(WHAT IS BEING ASKED) Check each line below for "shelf" and report how many have it, nothing else.

(DATA FOR THIS EXERCISE)
——————————

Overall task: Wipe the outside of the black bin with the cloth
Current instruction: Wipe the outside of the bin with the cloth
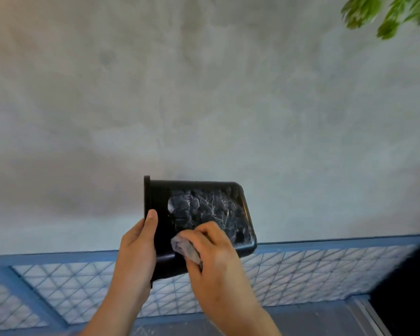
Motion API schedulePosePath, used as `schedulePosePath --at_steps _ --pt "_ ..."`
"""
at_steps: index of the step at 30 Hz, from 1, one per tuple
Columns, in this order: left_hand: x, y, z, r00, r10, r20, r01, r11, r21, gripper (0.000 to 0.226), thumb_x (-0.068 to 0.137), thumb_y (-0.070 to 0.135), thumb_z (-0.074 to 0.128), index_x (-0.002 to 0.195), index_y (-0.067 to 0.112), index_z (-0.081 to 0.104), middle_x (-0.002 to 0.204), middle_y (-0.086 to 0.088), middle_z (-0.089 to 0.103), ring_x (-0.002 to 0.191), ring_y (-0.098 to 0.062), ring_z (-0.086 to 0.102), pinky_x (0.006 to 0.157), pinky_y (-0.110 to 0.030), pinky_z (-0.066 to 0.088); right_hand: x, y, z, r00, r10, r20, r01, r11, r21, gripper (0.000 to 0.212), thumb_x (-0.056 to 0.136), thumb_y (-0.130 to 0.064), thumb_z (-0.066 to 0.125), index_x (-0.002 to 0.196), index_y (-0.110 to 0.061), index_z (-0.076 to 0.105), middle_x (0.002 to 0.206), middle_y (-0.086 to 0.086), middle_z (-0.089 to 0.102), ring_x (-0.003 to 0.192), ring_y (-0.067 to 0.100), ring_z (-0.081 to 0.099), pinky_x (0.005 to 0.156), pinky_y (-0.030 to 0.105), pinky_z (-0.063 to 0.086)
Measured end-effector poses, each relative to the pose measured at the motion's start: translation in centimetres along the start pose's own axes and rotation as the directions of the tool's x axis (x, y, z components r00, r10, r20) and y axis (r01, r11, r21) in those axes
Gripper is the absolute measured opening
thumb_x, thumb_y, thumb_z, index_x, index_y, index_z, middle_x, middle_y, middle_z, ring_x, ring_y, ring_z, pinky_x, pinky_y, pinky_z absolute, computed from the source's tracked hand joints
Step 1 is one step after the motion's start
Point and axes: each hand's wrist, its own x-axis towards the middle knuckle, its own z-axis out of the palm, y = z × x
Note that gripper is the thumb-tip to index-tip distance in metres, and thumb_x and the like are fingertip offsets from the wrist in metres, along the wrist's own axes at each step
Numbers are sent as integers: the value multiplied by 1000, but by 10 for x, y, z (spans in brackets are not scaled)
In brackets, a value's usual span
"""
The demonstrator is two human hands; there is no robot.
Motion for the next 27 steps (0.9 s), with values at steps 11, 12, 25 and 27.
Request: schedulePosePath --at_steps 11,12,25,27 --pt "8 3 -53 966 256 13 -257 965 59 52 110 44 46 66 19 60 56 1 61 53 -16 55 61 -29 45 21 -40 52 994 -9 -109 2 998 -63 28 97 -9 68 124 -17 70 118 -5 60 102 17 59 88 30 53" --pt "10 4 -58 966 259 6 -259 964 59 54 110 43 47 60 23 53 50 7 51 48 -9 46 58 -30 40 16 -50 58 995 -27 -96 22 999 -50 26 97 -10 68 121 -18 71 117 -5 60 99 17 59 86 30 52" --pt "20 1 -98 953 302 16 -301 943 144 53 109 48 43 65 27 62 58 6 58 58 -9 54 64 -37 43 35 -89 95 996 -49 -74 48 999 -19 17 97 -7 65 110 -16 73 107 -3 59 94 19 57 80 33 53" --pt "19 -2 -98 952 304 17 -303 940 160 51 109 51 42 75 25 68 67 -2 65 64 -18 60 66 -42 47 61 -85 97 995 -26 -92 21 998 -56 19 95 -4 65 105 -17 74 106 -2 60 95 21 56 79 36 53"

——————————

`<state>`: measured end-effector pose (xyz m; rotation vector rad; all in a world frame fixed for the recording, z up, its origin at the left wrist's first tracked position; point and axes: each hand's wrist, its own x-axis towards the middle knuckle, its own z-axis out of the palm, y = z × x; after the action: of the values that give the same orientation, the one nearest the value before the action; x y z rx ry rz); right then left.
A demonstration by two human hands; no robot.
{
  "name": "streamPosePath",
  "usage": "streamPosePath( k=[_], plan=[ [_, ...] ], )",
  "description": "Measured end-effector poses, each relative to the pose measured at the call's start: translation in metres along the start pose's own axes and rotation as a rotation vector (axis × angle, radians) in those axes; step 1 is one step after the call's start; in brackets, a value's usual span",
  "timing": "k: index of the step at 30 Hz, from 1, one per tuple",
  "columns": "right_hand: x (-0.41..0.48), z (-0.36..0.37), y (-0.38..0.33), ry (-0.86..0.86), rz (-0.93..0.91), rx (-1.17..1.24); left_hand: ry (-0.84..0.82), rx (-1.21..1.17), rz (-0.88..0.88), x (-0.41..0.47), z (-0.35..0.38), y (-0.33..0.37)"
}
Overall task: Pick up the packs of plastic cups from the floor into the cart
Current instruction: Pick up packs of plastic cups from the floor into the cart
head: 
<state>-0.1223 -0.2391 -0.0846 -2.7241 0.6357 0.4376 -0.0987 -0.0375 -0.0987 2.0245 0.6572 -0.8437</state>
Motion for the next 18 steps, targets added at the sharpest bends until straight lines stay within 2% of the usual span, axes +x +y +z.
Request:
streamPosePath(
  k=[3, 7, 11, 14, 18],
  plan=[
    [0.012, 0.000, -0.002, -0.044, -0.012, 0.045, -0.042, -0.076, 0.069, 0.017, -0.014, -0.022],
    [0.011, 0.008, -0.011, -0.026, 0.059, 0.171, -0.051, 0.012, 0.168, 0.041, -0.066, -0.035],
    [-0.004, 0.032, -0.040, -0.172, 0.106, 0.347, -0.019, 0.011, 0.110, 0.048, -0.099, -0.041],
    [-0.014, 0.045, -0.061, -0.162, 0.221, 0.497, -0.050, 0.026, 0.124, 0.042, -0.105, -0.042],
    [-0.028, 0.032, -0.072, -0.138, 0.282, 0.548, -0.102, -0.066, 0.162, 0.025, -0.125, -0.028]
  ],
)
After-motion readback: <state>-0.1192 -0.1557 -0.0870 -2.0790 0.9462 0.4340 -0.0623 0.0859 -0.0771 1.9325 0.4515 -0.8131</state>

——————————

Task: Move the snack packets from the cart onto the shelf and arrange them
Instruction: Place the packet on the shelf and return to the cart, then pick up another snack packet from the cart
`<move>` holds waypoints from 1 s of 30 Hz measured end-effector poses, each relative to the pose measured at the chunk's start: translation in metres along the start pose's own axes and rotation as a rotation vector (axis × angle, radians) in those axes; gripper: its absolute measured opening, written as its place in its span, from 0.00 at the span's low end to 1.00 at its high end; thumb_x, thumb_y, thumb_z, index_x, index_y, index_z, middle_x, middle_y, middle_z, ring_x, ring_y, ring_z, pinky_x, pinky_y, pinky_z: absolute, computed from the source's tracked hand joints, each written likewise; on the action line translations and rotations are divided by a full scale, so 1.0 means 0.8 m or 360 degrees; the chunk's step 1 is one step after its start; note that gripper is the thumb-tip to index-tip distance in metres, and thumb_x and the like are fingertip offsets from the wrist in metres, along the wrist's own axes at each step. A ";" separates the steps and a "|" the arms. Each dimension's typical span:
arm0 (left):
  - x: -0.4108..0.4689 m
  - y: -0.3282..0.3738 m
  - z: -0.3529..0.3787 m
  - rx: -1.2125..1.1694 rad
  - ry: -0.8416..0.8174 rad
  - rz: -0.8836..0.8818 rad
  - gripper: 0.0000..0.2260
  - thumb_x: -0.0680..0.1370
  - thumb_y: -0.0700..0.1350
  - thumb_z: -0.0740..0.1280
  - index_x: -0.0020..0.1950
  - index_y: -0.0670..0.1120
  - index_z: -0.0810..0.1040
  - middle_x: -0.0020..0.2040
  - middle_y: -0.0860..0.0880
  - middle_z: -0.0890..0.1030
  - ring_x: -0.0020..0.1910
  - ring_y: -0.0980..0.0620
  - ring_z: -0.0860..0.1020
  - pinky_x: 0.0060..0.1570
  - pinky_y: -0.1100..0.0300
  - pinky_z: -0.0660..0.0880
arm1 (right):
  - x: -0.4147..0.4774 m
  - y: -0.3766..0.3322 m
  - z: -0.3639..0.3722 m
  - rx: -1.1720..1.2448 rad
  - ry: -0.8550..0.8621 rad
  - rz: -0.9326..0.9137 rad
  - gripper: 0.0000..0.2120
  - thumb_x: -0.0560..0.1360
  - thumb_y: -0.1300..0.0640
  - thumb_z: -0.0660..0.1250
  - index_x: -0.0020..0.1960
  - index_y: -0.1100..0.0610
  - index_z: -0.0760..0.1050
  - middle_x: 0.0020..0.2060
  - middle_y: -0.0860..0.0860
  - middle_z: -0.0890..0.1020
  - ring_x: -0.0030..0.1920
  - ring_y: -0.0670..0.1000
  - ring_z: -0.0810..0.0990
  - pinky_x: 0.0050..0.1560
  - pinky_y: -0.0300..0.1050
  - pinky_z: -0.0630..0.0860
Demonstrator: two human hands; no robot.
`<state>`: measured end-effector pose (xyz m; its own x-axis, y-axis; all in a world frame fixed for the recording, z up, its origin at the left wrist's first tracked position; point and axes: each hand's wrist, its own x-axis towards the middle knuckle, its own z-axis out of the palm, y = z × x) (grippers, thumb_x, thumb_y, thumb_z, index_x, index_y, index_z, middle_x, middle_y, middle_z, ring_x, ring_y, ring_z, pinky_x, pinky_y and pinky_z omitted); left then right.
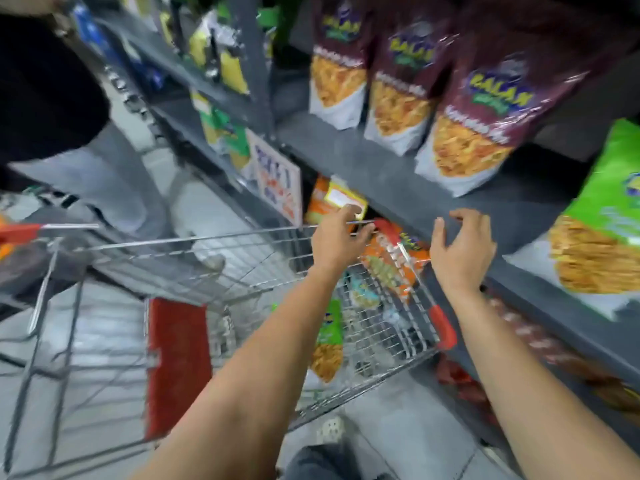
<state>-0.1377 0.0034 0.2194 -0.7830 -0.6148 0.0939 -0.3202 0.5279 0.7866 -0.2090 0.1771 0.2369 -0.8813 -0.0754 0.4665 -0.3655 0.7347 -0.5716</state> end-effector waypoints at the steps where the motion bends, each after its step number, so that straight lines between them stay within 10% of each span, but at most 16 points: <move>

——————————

(OUTPUT OF THE EXERCISE) 2